- Official release poster
- Directed by: Tisca Chopra
- Written by: Tisca Chopra Sanjay Chopra
- Screenplay by: Namrata Shenoy
- Produced by: Jyoti Deshpande Dinesh Malhotra Manish Malhotra
- Starring: Radhika Apte; Divyendu Sharma; Anurag Kashyap; Anshumaan Pushkar; Sauraseni Maitra; Sharat Saxena; Kusha Kapila; Srishti Srivastava; Aalekh Kapoor; Sarthak Dewan;
- Cinematography: Vidushi Tiwari
- Edited by: Sanyukta Kaza
- Music by: Songs: Manan Bhardwaj Gaurav Dagaonkar Kumar Atul Vishal Shah Sangeet Patil Anand Bhaskar Score: Karan Kulkarni
- Production companies: Jio Studios; Stage5 Production;
- Distributed by: ZEE5
- Release dates: 24 November 2024 (IFFI); 12 December 2025;
- Running time: 108 minutes
- Country: India
- Language: Hindi

= Saali Mohabbat =

2024 Indian thriller drama film directed by Tisca Chopra

Saali Mohabbat is a 2024 Indian Hindi-language mystery thriller film written and directed by Tisca Chopra in her directorial debut. The film stars Radhika Apte, Divyendu Sharma, and Anurag Kashyap. It is produced by Jyoti Deshpande, Dinesh Malhotra and Manish Malhotra under Jio Studios and Stage5 Production. The film was world premiered at the 55th International Film Festival of India in Goa in 2024. It had a direct-to-digital release on ZEE5 on 12 December 2025.

== Summary ==

Present

The narrative begins as a story within a story. A woman named Kavita (Radhika Apte) is at a high-society party in Delhi, feeling out of place. She catches her husband cheating and, instead of confronting him, gathers the guests to narrate a fable-like story about a housewife named Smita. It is soon revealed that Kavita is actually Smita, having transformed her life and escaped her past.

Past

Smita lived in the fictional town of Fursatgarh with her husband, Pankaj (Anshumaan Pushkar), who was an alcoholic heavily in debt to a local casino boss. Pankaj aggressively pressures Smita to sell her ancestral property to pay off his debts. The tension escalates when Smita’s seductive cousin, Shalini (Sauraseni Maitra), comes to stay with them.
Shalini soon begins an affair with Pankaj right under Smita's roof. To complicate matters further, Shalini also two-times Pankaj by getting involved with a corrupt local policeman named Ratan (Divyenndu). Driven by desperation, betrayal, and domestic abuse, Smita is pushed to the edge.
One rainy night, both Pankaj and Shalini are murdered in Smita's house. Because she was present during the crime and directly impacted by the infidelity, Smita becomes the prime suspect. Cop Ratan leads the investigation into the killings, with suspicion swirling around Smita as motives are uncovered.

== Cast ==

- Radhika Apte as Smita / Kavita
- Divyenndu as Ratan Pandit
- Anurag Kashyap as Gajendra Bhaiya
- Anshumaan Pushkar as Pankaj Tiwari
- Sauraseni Maitra as Shalini Saxena
- Sharat Saxena as Maali
- Kusha Kapila as Diya
- Srishti Srivastava as Beauty Baby
- Lekha Prajapati as Malini
- Aalekh Kapoor as Vicky
- Sarthak Dewan as Sunil Mehra
- Pooja Sharma as Appu
- Vivek Dutta as Vivek
- Nikki Narula as Nikki
- Saransh Taneja as Saransh
- Chahat Arora as Chahat
- Anuj Khurana as Anuj

== Production ==

=== Development ===
The project marks Tisca Chopra's first full-length directorial work. Before taking on the film, she had directed short pieces and was already known for her acting career, including her role in Taare Zameen Par (2007).

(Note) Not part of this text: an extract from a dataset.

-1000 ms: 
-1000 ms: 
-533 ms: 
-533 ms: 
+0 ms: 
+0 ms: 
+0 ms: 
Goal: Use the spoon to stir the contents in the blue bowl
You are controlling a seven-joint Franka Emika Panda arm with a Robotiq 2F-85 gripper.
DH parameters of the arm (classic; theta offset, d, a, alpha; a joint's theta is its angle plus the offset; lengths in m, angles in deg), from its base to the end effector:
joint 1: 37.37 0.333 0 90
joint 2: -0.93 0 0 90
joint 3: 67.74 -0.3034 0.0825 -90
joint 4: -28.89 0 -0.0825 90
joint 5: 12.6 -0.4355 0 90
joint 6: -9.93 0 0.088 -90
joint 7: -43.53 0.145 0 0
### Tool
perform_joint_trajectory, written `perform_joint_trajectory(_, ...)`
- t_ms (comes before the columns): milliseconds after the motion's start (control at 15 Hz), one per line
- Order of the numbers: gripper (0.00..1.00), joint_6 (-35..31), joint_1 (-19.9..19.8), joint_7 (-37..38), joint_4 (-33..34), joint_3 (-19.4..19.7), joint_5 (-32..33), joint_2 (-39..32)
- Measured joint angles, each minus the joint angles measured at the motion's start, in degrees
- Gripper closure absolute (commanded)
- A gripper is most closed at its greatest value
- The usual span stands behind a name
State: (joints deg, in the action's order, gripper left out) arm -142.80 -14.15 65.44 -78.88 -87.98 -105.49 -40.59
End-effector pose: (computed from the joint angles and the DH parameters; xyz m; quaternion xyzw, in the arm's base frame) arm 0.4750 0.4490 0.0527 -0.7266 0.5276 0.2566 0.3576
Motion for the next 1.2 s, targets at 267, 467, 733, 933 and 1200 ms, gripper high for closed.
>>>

The film was announced as a joint production between Jio Studios and Stage5 Production, making it the latter's first major feature after the company moved into long-form content.

Reports noted that Chopra shaped the script around the Geeta Colony double murder case, using the incident as a starting point rather than a direct retelling. The adaptation places the fictional narrative in a smaller town and focuses on the experiences of a housewife at the centre of the story.

=== Casting ===
Radhika Apte was cast in the lead role of Smita, an everyday character whose decisions gradually place her in difficult circumstances. Divyenndu Sharma, Anurag Kashyap, Anshumaan Pushkar and Sauraseni Maitra were announced as part of the ensemble cast.

== Marketing and release ==

=== Festival screenings ===
Saali Mohabbat had its world premiere at the 55th International Film Festival of India in Goa in 2024, where it was screened as part of the official selection. It was later shown at the Chicago South Asian Film Festival ahead of its release plans.

=== Digital release ===
In 2025, ZEE5 announced that the film would debut directly on its platform. The streaming release is scheduled for 12 December 2025 as a ZEE5 Original. The official trailer was released on 26 November 2025.

==Reception==
Rahul Desai of The Hollywood Reporter India writes that "Tisca Chopra’s feature-length directorial debut is too familiar to be twisted."
Anuj Kumar of The Hindu observed that "Tisca Chopra shows promise in her directorial turn, but the film’s predictable twists and familiar beats undermine its intrigue, making it less engaging than expected."
Rishabh Suri of Hindustan Times gave 3 stars out of 5 and said that "Radhika Apte delivers a strong performance in Saali Mohabbat, but the film falters towards its climax."

Sreeparna Sengupta of The Times of India gave 3.5 stars out of 5 and said that "With 'Saali Mohabbat' debutant director Tisca Chopra weaves in a captivating suspense and delivers a sumptuous mystery that one can sink their teeth into."
Shubhra Gupta of The Indian Express rated it 2/5 stars and said that "This is the kind of film that should leave you chilled, but the beats are familiar, you can see the climactic twist coming a mile off."
Nandini Ramnath of Scroll.in stated that "The 104-minute film is low on suspense, and could have benefitted from sharper characterisation. Since the narrative is tilted towards a sequel, Tisca Chopra leaves matters hanging, rather than delivering a story that is complete in itself."

Deepa Gahlot of Rediff.com rated it 2.5/5 stars and discovered that "Saali Mohabbat escalates the hell-hath-no-fury-like-a-woman-scorned theme, and fashions a dark domestic thriller."
Vinamra Mathur of Firstpost also rated it 2.5/5 stars and said that "Saali Mohabbat could have been so much more fun. After a point, there are no surprise elements left. No shocking revelations. It’s only Apte playing her cards and telling the audiences through the writing of the thriller."
Prachi Arya of India Today gave 3.5 stars out of 5 and said that "Saali Mohabbat stands out not because it reinvents the crime-thriller genre, but because the film deals with it with sensitivity, letting dread simmer instead of exploding. While not every performance hits the mark and certain stretches may test your patience, it tries to reward viewers with a layered narrative, unexpected twists, and a final reveal that lingers long after the credits roll."